La réaction contre les pagania solsticiales avait sans nul doute accru la note joyeuse de la fête de saint Jean-Baptiste. Cette joie spirituelle, par son charme, contribuait à détourner les chrétiens de ces réjouissances profanes ; elle servit à ménager l’évolution, qui débarrassa ces dernières de toute pensée superstitieuses, en les associant à la fête de saint Jean-Baptiste. Le solstice d’été tomba dans l’oubli ; les feux furent allumés pour manifester la joie que la naissance du Précurseur causait au monde ; le feu devint ecclésiastique : le clergé alla processionnellement le bénir ; la Jouannée, ainsi que nos pères la nommaient, resta l’une des fêtes les plus populaires et les bourgeois des villes ne l’appréciaient pas moins que les campagnards.

Les Parisiens, entre autres, étaient amateurs des feux de saint Jean ; ils en allumaient un par quartier. Celui de la Bastille passait pour l’un des mieux réussis, la garnison de la forteresse assistait en armes à son embrasement. Il ne valait pas cependant celui de la place de Grève ; on laissait au roi l’honneur de l’allumer : Louis XI le fit en 1471, François Ier en 1528, Henri II et Catherine de Médicis en 1549, Charles IX en 1573, Henri IV en 1596, Louis XIII en 1615 et 1620, Anne d’Autriche en 1616 et 1618, Louis XIV en 1648 ; à partir de cette date, l’honneur d’allumer le feu revint au conseil de ville.

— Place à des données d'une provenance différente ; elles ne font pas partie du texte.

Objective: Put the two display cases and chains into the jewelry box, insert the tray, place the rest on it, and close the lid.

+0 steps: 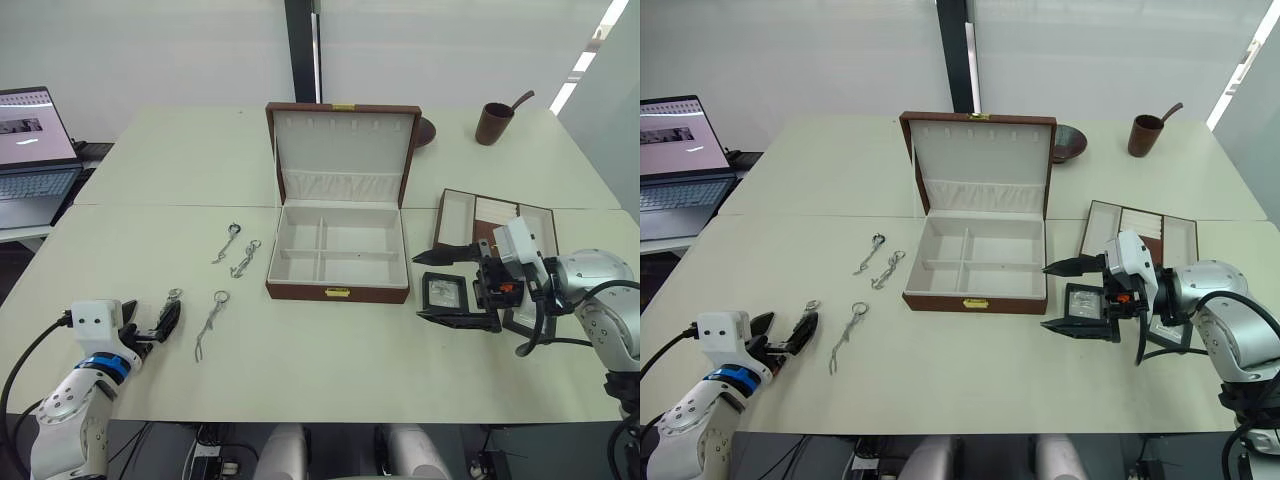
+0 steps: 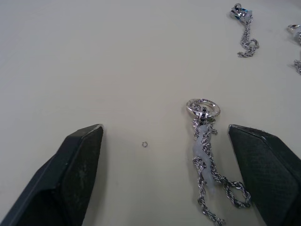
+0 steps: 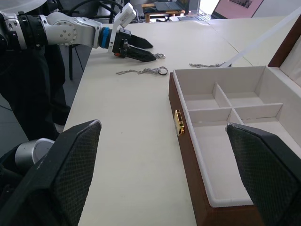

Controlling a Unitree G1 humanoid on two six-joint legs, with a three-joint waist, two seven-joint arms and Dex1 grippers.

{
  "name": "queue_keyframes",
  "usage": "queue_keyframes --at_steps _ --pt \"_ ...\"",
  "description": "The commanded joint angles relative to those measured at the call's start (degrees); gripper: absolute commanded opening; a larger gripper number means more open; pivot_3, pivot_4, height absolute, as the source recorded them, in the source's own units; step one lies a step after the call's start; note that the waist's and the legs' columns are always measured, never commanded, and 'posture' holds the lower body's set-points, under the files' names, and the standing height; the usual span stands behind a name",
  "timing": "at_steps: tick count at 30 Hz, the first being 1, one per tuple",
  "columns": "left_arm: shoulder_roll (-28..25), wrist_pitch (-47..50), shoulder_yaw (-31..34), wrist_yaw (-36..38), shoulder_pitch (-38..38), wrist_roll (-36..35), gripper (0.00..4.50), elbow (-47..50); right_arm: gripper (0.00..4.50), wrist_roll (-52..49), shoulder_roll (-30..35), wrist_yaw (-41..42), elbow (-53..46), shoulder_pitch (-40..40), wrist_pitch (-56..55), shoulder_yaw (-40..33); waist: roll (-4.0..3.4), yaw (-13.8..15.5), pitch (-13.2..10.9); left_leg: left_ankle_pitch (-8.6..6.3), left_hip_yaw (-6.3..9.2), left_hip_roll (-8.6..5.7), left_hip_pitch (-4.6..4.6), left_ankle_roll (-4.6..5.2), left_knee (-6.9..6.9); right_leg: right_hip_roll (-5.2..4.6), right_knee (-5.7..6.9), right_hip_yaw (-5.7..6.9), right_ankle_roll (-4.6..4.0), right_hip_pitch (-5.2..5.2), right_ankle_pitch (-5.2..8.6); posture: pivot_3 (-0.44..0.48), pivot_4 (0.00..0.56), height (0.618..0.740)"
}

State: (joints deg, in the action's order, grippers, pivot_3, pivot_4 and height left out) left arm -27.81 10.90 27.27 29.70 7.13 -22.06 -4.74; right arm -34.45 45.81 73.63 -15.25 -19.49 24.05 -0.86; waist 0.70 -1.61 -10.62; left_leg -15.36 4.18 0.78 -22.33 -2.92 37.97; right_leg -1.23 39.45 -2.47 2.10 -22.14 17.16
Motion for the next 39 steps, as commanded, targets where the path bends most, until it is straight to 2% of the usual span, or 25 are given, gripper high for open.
queue_keyframes --at_steps 1,10,11,18,24,29,33,39 --pt "-0.2 2.2 -1.9 0.1 1.1 0.9 2.97 0.2 4.5 -0.2 0.0 -0.1 -0.9 -0.2 -1.1 -1.0 0.0 0.0 0.0 0.0 0.01 0.0 0.0 0.0 0.0 -0.01 0.0 0.0 0.0 0.0 0.0 0.0 0.15 0.74" --pt "0.0 3.9 -2.1 -0.3 1.5 0.5 0.17 2.8 4.5 -0.5 -0.2 -0.8 -1.3 -0.7 -0.5 -0.9 -0.01 0.0 0.0 0.0 0.05 -0.01 0.02 0.0 -0.01 -0.02 0.0 0.01 0.0 0.02 0.0 0.0 0.15 0.74" --pt "0.0 4.0 -2.0 0.1 1.5 0.0 0.04 3.3 4.5 -0.6 -0.2 -0.8 -1.3 -0.8 -0.5 -0.9 -0.01 0.0 0.0 0.0 0.05 -0.01 0.02 0.0 -0.01 -0.02 0.0 0.0 0.0 0.02 0.0 0.0 0.15 0.74" --pt "-0.9 5.0 0.8 0.7 0.7 -4.1 0.04 8.8 4.5 -0.9 -0.2 -1.4 -1.5 -1.8 0.0 -0.8 0.03 0.0 0.0 0.0 0.09 0.0 0.01 0.0 -0.01 -0.02 -0.03 0.02 0.0 0.02 0.0 0.0 0.15 0.74" --pt "0.3 10.4 1.8 -3.5 -1.7 -9.8 0.04 18.2 4.5 -1.3 -0.2 -1.8 -0.9 -2.9 0.4 -1.3 0.16 0.0 -0.1 0.0 0.19 0.02 -0.05 0.0 0.0 -0.02 -0.04 0.08 0.0 0.02 0.0 0.0 0.15 0.74" --pt "1.9 16.3 -2.4 -9.0 -5.8 -11.8 0.04 28.2 4.5 -1.2 -0.3 -2.6 0.0 -4.0 0.5 -1.9 0.17 0.0 -0.1 0.0 0.2 0.0 -0.07 -0.01 0.01 -0.02 -0.04 0.07 0.01 0.02 -0.01 0.0 0.15 0.74" --pt "2.6 20.0 -4.0 -11.8 -8.6 -13.8 0.04 32.2 4.5 -1.2 0.0 -3.2 1.0 -4.7 0.4 -2.7 0.17 0.0 -0.1 0.0 0.19 -0.05 -0.06 -0.01 0.0 0.02 -0.06 0.07 0.02 0.02 -0.01 0.0 0.15 0.74" --pt "5.6 23.2 -10.3 -15.3 -14.0 -14.1 0.04 34.6 4.5 -1.7 -0.1 -4.4 3.2 -6.1 0.7 -4.1 0.18 0.1 -0.1 0.01 0.15 -0.08 -0.06 -0.01 0.02 0.03 -0.05 0.05 0.02 0.03 -0.01 0.0 0.15 0.74"
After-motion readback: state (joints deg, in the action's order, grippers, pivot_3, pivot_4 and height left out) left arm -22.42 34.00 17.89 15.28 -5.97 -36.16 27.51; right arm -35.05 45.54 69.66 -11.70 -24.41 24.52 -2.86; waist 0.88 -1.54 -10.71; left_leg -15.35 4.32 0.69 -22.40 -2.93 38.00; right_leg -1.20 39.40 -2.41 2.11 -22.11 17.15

Les hommes de la Révolution furent incapables de comprendre ces réjouissances et elles disparurent, à Paris du moins, en 1789 ; il en fut de même dans la plupart des villes importantes ; à Douai, où la population tenait à ces feux au point d’en allumer un dans chaque rue, tous les soirs du 23 au 29 juin, la police les interdit en 1793 ; ils furent rallumés en 1795 et les années suivantes jusqu’en 1806, sans tenir compte d’une nouvelle défense promulguée en 1797.

Ces réjouissances populaires et religieuses faisaient entrer le sentiment chrétien dans la vie des villages et des villes ; la religion n’était pas reléguée entre les murailles des sanctuaires ; les hommes la connaissaient, ils l’aimaient comme un élément essentiel de leur existence. Les coutumes auxquelles on avait l’esprit de la mêler transmettaient, avec elles, sa pensée d’une génération à l’autre ; cela pouvait aller fort loin, car ces habitudes populaires sont tenaces. Ce fait n’a pas été toujours compris au dix-neuvième siècle. Ces traditions ont eu fréquemment pour adversaires aveugles des catholiques, qualifiés hommes d’œuvre, et des prêtres, qui ont affecté d’y voir des pratiques superstitieuses. C’est ainsi que les feux de saint Jean se sont éteints peu à peu dans un grand nombre de campagnes ; il est juste de dire que saint Jean-Baptiste n’y a pas gagné un rayon de joie spirituelle ; sa fête passe presque inaperçue ; elle attire certainement beaucoup moins de monde à la messe et à la Sainte Table que le premier vendredi du mois.